The financial condition of a taxing authority lies in its' CAFR…The CAFR does not lie!

The City of Pontiac is not going broke. No taxing authority anywhere in America is going broke. It's "We The People" who are going broke! Pontiac collects more in personal income tax than it does from property tax...$15 million income tax, $10.5 million property tax, (pg. A-64 2003 CAFR).

It's pension fund increased from $651 million in 2001 to $699 million in 2005, for an increase of over $10 million per year.Last year (2006) Pontiac doled out $31.2 million to 1,421 retirees for an average benefit of $22,000. The highest paid retiree, a former executive director of the Silverdome, received a whopping $107,899.!!!

Pontiac has over twice as many retirees (1,421) as it has employees (650).Pontiac's retirees and employees (2,070) comprise about one in every 32 residents (66,000).This means one out of every 32 men, women and children living in Pontiac, is on the city payroll! Pontiac has a mere 6% of Oakland County's 1.2 million population, yet last year (2006) it had almost as many retirees as did the county (1,421 to 1,655).

How does your city/township compare to the City of Pontiac Michigan? Check the CAFR!

Some more statistics from STATE OF MICHIGAN CAFRs:

State of Michigan: 1998 Pension Fund: $42.7 billion 2005 55.8 billion

7 year increase: 13.1 billion

For annual increase of: $1.8 billion... or enough $ to pay 90,000 state retirees $20,000.
Is it possible that the State added 90,000 retirees in one year?

Let's see...
2005 Pension benefit recipients: 223,759 - 2003, 210,925

2 year increase: 12,834 For an annual increase of 6,417 or 83,583 short of justifying a $1.8 billion pension fund increase!

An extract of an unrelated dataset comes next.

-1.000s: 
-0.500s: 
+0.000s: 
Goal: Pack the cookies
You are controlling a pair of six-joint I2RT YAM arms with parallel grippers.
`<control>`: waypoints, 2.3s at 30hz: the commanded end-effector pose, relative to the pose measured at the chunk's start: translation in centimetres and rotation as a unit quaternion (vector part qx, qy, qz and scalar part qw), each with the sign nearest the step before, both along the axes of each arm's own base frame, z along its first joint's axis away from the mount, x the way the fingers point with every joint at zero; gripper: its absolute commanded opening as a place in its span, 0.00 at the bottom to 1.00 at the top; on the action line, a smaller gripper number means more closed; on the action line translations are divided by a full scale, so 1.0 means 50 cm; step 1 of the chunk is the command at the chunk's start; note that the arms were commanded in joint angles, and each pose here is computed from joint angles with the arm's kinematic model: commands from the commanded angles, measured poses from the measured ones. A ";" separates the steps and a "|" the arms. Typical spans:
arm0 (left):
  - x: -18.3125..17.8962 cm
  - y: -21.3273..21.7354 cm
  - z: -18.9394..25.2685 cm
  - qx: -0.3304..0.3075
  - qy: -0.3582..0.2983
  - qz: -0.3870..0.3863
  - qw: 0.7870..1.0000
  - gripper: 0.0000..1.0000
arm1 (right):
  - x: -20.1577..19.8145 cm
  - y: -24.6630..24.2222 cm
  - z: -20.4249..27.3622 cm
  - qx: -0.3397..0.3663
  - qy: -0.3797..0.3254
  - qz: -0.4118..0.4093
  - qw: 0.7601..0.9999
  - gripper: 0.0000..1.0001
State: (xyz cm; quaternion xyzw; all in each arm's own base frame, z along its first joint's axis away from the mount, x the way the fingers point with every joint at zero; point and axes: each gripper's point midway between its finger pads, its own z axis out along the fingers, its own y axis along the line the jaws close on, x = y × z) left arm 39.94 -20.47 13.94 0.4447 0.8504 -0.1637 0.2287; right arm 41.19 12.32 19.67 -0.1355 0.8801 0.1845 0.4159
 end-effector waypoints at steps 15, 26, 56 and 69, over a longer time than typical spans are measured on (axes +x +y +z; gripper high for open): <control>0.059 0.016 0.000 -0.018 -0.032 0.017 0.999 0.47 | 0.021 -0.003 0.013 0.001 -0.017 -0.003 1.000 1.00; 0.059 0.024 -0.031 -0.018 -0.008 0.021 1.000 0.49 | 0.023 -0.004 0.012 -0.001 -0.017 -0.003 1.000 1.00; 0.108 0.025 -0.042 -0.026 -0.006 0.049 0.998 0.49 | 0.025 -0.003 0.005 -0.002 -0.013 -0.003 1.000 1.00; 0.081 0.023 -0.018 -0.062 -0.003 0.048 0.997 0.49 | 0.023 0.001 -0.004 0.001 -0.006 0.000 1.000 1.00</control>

And what are Governmental Funds?
Governmental funds are a part of a taxing authority's "operating fund" or "Budget Stabilization Fund", or "Rainy Day Fund". (I got news for's raining and it is about to be a downpour!!) These funds are primarily derived from ending balances (money left at the end of the fiscal year) in budgetary accounts. These are not included when proposing budgetary needs for the next fiscal year, but are rather made to disappear into the governmental fund. Although this money "is available for spending at the government's discretion", it is seldom used for the purpose it was intended. It is simply horded, invested or moved into a "restricted" fund such as a pension fund.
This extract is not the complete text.